> **WHAT THIS TASK INVOLVES**
All lines in the records below with the word "circular" must be returned.

> **DATA FOR THIS EXERCISE**
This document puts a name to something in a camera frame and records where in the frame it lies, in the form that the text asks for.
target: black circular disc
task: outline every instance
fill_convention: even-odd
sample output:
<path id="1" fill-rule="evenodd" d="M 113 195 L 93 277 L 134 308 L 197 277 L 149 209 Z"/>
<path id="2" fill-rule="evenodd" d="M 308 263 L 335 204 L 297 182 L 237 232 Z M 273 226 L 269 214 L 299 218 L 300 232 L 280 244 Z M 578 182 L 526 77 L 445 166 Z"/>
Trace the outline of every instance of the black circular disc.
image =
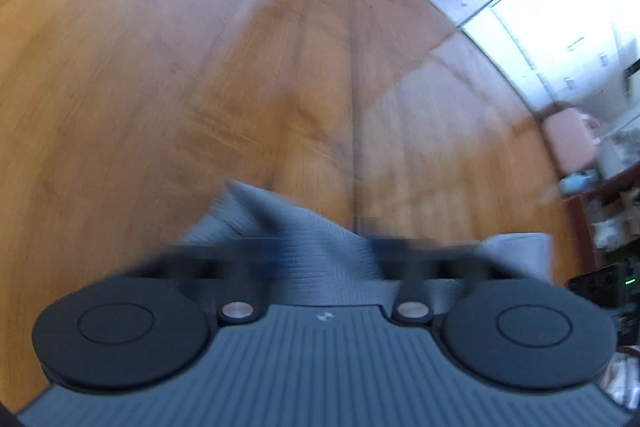
<path id="1" fill-rule="evenodd" d="M 449 312 L 443 338 L 473 373 L 532 390 L 594 380 L 616 349 L 613 323 L 601 309 L 533 279 L 481 283 Z"/>
<path id="2" fill-rule="evenodd" d="M 207 318 L 154 279 L 109 279 L 56 301 L 33 327 L 47 374 L 88 391 L 120 391 L 169 378 L 203 351 Z"/>

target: white logo
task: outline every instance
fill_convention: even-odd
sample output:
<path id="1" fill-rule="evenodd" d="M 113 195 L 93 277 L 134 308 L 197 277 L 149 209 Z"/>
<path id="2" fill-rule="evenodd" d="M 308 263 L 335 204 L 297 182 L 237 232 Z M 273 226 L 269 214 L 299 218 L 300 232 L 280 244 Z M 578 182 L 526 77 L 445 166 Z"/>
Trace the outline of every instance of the white logo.
<path id="1" fill-rule="evenodd" d="M 319 321 L 327 323 L 334 318 L 334 314 L 332 314 L 332 312 L 322 312 L 316 315 L 316 317 L 318 317 Z"/>

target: gray ribbed panel
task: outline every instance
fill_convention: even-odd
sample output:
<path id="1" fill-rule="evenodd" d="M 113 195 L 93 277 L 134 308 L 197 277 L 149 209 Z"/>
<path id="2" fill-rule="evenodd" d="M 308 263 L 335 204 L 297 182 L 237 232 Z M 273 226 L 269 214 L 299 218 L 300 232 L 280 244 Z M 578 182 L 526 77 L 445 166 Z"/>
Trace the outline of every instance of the gray ribbed panel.
<path id="1" fill-rule="evenodd" d="M 53 387 L 19 418 L 27 427 L 602 427 L 628 413 L 592 385 L 533 396 L 485 387 L 428 331 L 396 327 L 376 307 L 274 306 L 254 325 L 220 331 L 169 382 L 122 396 Z"/>

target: pink object
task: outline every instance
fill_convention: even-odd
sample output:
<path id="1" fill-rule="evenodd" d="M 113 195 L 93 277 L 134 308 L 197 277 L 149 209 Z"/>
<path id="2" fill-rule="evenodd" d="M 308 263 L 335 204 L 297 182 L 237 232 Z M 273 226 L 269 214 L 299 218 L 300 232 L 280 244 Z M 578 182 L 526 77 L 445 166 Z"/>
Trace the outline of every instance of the pink object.
<path id="1" fill-rule="evenodd" d="M 547 118 L 542 127 L 564 176 L 592 168 L 598 157 L 598 121 L 575 107 Z"/>

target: gray cloth
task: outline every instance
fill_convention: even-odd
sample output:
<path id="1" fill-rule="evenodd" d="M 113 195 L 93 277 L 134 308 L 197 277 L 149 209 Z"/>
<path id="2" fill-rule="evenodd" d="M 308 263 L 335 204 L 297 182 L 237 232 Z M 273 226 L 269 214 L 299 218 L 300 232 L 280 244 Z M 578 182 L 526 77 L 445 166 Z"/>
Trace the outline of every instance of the gray cloth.
<path id="1" fill-rule="evenodd" d="M 211 244 L 265 231 L 281 240 L 287 273 L 278 302 L 331 306 L 380 304 L 389 312 L 398 282 L 380 280 L 380 270 L 362 237 L 266 190 L 230 182 L 210 214 L 183 239 Z M 548 279 L 550 239 L 545 234 L 509 234 L 487 240 L 478 255 L 487 256 L 530 277 Z M 452 280 L 426 282 L 435 313 L 449 309 L 462 288 Z"/>

> **OUTPUT FOR THIS TASK**
target: black circular disc
Trace the outline of every instance of the black circular disc.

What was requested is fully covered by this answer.